-------- DATASET CONTENT --------
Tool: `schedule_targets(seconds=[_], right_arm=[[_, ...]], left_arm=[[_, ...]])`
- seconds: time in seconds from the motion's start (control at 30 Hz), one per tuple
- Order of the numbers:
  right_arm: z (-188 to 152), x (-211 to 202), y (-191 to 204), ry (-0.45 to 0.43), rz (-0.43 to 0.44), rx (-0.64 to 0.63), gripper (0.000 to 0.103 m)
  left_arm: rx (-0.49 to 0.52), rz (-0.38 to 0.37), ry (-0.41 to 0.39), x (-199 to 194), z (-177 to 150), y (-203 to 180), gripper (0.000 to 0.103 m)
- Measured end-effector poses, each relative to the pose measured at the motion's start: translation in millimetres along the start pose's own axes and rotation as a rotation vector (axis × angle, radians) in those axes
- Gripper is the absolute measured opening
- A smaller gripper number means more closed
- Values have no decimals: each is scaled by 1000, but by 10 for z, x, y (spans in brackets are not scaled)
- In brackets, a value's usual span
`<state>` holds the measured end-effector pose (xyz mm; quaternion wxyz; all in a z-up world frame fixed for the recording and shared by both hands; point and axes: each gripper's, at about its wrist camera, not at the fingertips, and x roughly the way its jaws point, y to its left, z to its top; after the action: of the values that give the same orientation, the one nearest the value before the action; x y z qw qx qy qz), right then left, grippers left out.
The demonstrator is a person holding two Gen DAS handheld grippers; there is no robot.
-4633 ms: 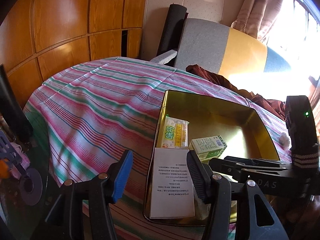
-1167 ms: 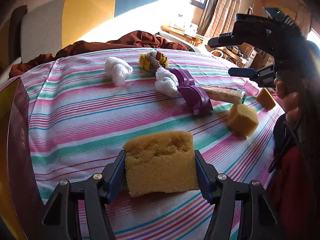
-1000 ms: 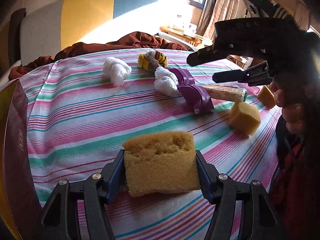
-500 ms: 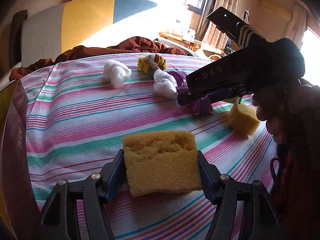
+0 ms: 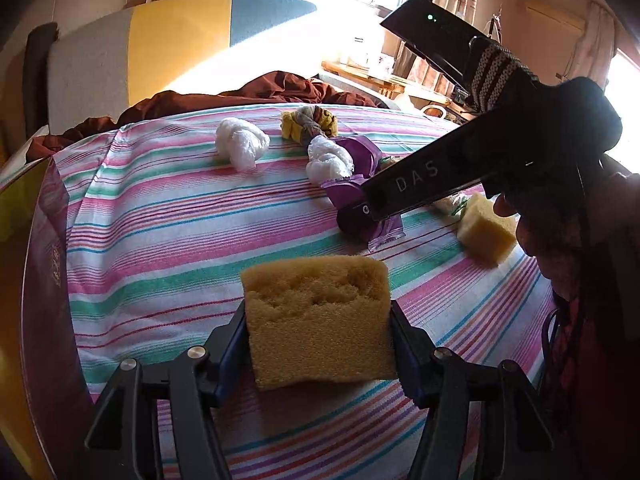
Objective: Organize objects
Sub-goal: 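Grasp the purple packet with the right tool while left holds the sponge, then lower the yellow sponge into the gold tin and open the left tool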
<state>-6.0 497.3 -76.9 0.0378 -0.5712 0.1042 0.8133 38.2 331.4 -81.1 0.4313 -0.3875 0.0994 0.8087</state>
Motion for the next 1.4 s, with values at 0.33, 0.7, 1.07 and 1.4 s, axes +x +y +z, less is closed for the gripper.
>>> schedule_targets(seconds=[0.33, 0.7, 1.07, 1.4], right_arm=[[-7, -4, 178, -6, -29, -102, 36], [-59, -15, 181, -10, -63, -133, 37], [-45, 43, 253, -13, -91, -157, 37], [-18, 96, 346, -14, -96, -158, 37]], left_arm=[[-12, 41, 12, -324, -99, 43, 62], [-143, 72, -87, -1042, 180, 510, 62], [-302, 362, -73, -1701, 261, 1921, 63], [-516, 471, 50, -1631, 148, 3110, 63]])
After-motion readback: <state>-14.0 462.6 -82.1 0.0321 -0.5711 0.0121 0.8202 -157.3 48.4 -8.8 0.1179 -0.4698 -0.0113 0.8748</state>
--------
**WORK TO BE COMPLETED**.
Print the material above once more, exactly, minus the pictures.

**RESULT OF THE TASK**.
Tool: `schedule_targets(seconds=[_], right_arm=[[_, ...]], left_arm=[[_, ...]])`
- seconds: time in seconds from the motion's start (control at 30 Hz), one per tuple
- Order of the numbers:
  right_arm: z (-188 to 152), x (-211 to 202), y (-191 to 204), ry (-0.45 to 0.43), rz (-0.43 to 0.44), rx (-0.64 to 0.63), gripper (0.000 to 0.103 m)
  left_arm: rx (-0.49 to 0.52), rz (-0.38 to 0.37), ry (-0.41 to 0.39), x (-199 to 194), z (-177 to 150), y (-203 to 180), gripper (0.000 to 0.103 m)
- Measured end-effector poses, each relative to the pose measured at the motion's start: translation in millimetres along the start pose's own axes and rotation as a rotation vector (axis × angle, radians) in those axes
- Gripper is the absolute measured opening
- A smaller gripper number means more closed
- Values have no decimals: each is scaled by 1000, but by 10 for z, x, y (spans in brackets are not scaled)
- In brackets, a value's usual span
`<state>` holds the measured end-effector pose (xyz mm; quaternion wxyz; all in a z-up world frame fixed for the recording and shared by both hands; point and axes: each gripper's, at about its wrist camera, not at the fingertips, and x roughly the way its jaws point, y to its left, z to its top; after the action: of the values that give the same orientation, the one nearest the value before the action; x y z qw qx qy qz), right then left, grippers left out.
The demonstrator is a person holding two Gen DAS handheld grippers; there is no robot.
-4633 ms: 
-1167 ms: 
-1000 ms: 
-500 ms: 
+0 ms: 
Objective: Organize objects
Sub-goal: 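Grasp the purple packet with the right tool while left holds the sponge, then lower the yellow sponge into the gold tin and open the left tool
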<state>-6.0 497.3 -76.9 0.0378 -0.5712 0.1042 0.8133 38.2 331.4 -81.1 0.4313 -0.3875 0.0994 0.8087</state>
Motion for the next 1.4 s, with values at 0.33, 0.7, 1.07 and 1.4 s, axes +x +y +z, less is closed for the gripper.
>>> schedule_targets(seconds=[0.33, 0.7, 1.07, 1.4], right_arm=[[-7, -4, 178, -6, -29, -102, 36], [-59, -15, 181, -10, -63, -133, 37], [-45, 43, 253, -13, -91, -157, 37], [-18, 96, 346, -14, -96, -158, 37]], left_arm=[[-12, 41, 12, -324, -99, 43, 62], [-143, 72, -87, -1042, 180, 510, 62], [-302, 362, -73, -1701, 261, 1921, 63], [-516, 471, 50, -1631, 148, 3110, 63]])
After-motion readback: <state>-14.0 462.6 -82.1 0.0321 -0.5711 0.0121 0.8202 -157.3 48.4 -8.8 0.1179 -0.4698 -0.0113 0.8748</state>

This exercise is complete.